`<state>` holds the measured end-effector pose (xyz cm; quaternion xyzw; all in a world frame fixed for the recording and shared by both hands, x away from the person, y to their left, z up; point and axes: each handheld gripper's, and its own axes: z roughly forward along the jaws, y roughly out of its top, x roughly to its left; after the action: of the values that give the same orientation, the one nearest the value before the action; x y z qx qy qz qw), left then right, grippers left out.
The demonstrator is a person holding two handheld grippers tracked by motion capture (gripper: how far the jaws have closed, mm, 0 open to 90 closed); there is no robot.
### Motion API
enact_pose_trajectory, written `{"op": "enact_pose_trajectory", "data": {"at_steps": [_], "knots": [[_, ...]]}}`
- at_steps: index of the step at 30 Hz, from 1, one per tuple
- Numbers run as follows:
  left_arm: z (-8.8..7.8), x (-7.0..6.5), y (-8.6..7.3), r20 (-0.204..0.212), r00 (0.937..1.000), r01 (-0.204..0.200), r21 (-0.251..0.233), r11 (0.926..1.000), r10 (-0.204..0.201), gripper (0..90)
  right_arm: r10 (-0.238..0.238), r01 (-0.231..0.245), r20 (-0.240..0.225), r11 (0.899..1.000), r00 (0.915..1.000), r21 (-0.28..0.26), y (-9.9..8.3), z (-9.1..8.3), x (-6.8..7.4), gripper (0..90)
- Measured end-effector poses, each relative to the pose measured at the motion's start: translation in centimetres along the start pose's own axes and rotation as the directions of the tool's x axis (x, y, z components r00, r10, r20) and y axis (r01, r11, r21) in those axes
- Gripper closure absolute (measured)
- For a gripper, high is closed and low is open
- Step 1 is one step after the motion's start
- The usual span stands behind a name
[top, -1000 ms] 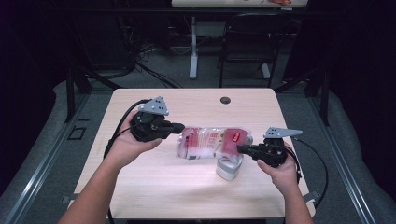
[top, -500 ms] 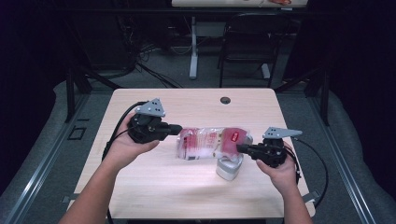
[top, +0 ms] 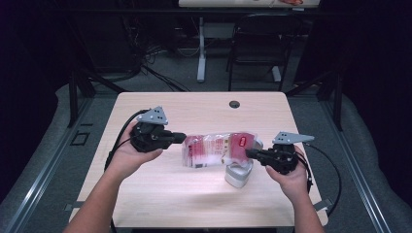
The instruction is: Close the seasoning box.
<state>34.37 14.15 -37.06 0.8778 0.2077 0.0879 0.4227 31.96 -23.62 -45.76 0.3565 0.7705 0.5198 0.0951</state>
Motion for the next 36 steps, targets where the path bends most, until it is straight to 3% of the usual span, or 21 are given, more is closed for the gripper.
{"op": "enact_pose_trajectory", "data": {"at_steps": [25, 36], "knots": [[0.4, 0.5, -3.2, 0.011, 0.9995, 0.03, 0.018, 0.9994, -0.031, 88.6, -0.023, 0.023, -0.004, 0.999, 0.9997, -0.03, 0.7, 0.0, 0.9, 90.0], [-0.3, 0.7, -4.4, 0.011, 0.9991, 0.041, -0.013, 0.9991, -0.041, 88.9, -0.051, 0.051, 0.003, 0.998, 0.9987, -0.021, 1.7, 0.5, 1.8, 90.0]]}}
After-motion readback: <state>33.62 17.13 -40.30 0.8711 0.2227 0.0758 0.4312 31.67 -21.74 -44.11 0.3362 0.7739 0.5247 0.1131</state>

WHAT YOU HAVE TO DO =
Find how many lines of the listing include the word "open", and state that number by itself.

EXPECTED ANSWER =
2